L’une des solutions à ce problème d’endettement, que tout le monde finit par payer, en bout de ligne, avec ses impôts, serait de ne fournir l’aide financière que dans les secteurs à grande demande, comme la médecine, par exemple.  Toutes les sciences molles, qui ne garantissent que peu – ou pas – d’emplois, ne devraient permettre ni bourse, ni prêt, et ce afin que les fonds disponibles encouragent la formation d’étudiants vraiment désireux de participer au développement et à l’avancement de la société.  Une autre passerait par le refus pur et simple de prêter de l’argent à un étudiant qui change de cours, et ce à partir de la troisième fois.  Il existe des processus d’évaluation très efficaces, qui permettent à un étudiant de se diriger vers la bonne formation dès le départ; aussi, on pardonnerait un « recommencement », mais les autres seraient aux frais de l’étudiant.  Je crois que ces deux mesures garantiraient une baisse du nombre de prêts non-remboursés, à long terme, parce que les étudiants seraient attendus sur le marché du travail, et ce dès leur graduation.  Ils pourraient ainsi rembourser promptement leur dette d’étude.

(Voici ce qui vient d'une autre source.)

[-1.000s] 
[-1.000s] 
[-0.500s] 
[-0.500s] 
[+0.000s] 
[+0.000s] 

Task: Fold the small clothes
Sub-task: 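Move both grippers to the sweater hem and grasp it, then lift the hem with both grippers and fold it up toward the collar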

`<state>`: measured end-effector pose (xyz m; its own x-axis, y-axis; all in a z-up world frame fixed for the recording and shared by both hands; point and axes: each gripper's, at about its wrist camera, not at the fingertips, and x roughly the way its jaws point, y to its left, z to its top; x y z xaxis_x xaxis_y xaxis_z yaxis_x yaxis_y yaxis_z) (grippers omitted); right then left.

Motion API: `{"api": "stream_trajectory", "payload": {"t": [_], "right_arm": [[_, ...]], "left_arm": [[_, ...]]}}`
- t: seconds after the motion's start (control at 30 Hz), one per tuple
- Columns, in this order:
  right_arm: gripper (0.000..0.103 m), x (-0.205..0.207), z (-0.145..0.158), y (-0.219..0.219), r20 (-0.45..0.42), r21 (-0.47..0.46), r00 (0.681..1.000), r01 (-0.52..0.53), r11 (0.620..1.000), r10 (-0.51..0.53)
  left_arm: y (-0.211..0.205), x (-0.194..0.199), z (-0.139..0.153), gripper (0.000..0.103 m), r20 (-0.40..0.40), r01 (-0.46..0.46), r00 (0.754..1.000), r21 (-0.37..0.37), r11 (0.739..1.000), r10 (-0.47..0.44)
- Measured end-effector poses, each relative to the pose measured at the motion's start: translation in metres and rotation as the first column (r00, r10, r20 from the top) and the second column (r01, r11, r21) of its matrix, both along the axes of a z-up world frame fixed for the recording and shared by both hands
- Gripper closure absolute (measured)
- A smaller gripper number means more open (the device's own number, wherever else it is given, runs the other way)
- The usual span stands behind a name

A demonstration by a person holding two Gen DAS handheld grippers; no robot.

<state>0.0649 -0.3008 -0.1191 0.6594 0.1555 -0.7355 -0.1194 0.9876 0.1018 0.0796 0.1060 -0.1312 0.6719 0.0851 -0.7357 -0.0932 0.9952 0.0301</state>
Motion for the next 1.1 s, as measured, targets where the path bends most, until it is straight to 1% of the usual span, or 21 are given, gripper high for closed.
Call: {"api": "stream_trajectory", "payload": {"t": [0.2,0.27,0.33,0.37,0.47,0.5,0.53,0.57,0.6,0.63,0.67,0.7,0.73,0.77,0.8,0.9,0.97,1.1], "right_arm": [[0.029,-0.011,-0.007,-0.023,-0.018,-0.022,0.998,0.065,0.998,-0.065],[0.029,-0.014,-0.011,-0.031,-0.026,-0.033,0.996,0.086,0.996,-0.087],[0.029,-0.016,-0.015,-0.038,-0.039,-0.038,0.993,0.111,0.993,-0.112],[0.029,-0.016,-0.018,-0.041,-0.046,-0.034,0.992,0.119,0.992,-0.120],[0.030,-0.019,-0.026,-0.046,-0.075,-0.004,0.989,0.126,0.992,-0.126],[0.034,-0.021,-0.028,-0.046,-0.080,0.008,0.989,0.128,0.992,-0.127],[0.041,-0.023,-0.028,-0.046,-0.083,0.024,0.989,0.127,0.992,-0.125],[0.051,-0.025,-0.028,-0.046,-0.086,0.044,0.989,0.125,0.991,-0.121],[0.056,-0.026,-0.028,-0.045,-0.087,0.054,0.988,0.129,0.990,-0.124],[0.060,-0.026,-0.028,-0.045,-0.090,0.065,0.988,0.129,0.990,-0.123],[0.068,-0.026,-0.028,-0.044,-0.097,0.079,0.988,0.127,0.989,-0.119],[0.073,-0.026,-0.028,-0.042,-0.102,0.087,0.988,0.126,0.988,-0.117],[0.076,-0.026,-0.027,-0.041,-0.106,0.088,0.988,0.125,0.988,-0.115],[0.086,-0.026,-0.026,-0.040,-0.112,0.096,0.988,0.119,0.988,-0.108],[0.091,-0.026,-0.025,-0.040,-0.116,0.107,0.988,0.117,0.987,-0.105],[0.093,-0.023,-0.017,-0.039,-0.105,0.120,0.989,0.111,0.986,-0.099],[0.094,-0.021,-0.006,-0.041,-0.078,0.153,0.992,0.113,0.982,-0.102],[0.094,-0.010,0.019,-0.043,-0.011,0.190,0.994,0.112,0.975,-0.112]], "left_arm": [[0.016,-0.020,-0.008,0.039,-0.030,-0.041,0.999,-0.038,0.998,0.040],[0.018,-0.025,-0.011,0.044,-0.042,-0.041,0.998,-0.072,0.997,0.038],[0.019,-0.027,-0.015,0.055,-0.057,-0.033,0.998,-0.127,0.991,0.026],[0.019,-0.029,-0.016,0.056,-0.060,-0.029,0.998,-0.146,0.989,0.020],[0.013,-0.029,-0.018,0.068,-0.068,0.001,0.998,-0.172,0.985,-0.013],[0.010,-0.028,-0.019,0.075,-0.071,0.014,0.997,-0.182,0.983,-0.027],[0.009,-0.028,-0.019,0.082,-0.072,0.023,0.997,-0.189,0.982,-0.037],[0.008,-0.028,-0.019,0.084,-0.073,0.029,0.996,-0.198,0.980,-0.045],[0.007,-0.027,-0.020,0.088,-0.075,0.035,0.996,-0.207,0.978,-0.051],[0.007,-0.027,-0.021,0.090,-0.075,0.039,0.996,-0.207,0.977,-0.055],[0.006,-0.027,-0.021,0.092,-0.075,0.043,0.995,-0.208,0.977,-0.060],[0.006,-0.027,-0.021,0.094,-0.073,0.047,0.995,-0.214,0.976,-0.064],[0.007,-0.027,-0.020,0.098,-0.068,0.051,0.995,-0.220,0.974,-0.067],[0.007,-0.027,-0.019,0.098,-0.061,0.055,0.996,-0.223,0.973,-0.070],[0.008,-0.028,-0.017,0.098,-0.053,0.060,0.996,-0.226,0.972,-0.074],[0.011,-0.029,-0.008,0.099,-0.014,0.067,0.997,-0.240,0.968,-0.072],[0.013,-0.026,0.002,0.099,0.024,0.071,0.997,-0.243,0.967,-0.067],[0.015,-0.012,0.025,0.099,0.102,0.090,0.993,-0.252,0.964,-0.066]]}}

Mais je vais sûrement me faire dire que de telles mesures vont « à l’encontre du libre choix des étudiants d’étudier dans ce qu’ils veulent ».  Mon but n’est pas d’empêcher les étudiants d’étudier dans ce qu’ils veulent.  Il est de faire en sorte que le gouvernement finance les futurs diplômés dont la société a vraiment besoin.